__Task prompt__:
State how many lines in the listing below include the string "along". The answer is the number alone.

__Material provided__:
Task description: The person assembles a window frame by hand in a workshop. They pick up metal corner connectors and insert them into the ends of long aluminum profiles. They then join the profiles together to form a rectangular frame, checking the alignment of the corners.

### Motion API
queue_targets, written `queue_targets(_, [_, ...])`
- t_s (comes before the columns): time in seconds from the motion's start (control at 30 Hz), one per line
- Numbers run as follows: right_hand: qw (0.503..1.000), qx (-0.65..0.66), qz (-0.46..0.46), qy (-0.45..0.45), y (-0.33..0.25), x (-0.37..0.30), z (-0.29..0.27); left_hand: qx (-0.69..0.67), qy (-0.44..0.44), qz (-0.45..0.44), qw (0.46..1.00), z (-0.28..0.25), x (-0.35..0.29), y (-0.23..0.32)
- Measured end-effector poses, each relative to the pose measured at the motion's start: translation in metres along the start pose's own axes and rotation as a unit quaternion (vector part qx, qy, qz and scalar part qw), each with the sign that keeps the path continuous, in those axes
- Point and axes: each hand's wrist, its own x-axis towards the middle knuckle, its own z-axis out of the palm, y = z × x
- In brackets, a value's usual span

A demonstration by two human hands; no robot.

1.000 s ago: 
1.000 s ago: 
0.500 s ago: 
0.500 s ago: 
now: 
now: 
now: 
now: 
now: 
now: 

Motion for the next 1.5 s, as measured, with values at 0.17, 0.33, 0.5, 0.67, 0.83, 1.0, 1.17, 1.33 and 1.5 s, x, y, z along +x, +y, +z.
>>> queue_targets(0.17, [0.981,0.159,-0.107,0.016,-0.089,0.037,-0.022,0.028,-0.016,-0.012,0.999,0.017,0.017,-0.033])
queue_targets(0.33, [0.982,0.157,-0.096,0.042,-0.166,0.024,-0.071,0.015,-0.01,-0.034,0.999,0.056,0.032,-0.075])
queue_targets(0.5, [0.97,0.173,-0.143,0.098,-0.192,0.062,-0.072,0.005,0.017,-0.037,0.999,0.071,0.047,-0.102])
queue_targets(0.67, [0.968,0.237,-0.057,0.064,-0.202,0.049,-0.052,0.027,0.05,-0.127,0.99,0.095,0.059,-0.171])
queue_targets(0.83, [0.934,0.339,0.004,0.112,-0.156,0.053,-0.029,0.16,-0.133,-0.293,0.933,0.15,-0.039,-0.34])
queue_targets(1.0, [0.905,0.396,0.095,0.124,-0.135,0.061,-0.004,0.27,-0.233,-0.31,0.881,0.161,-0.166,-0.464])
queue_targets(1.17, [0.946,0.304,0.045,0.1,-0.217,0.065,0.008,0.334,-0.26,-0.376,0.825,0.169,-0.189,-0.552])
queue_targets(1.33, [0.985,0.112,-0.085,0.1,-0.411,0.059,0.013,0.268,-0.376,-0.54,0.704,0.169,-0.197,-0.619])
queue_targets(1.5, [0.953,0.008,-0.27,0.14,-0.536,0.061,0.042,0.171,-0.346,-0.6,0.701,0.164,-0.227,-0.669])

__Response below__:
2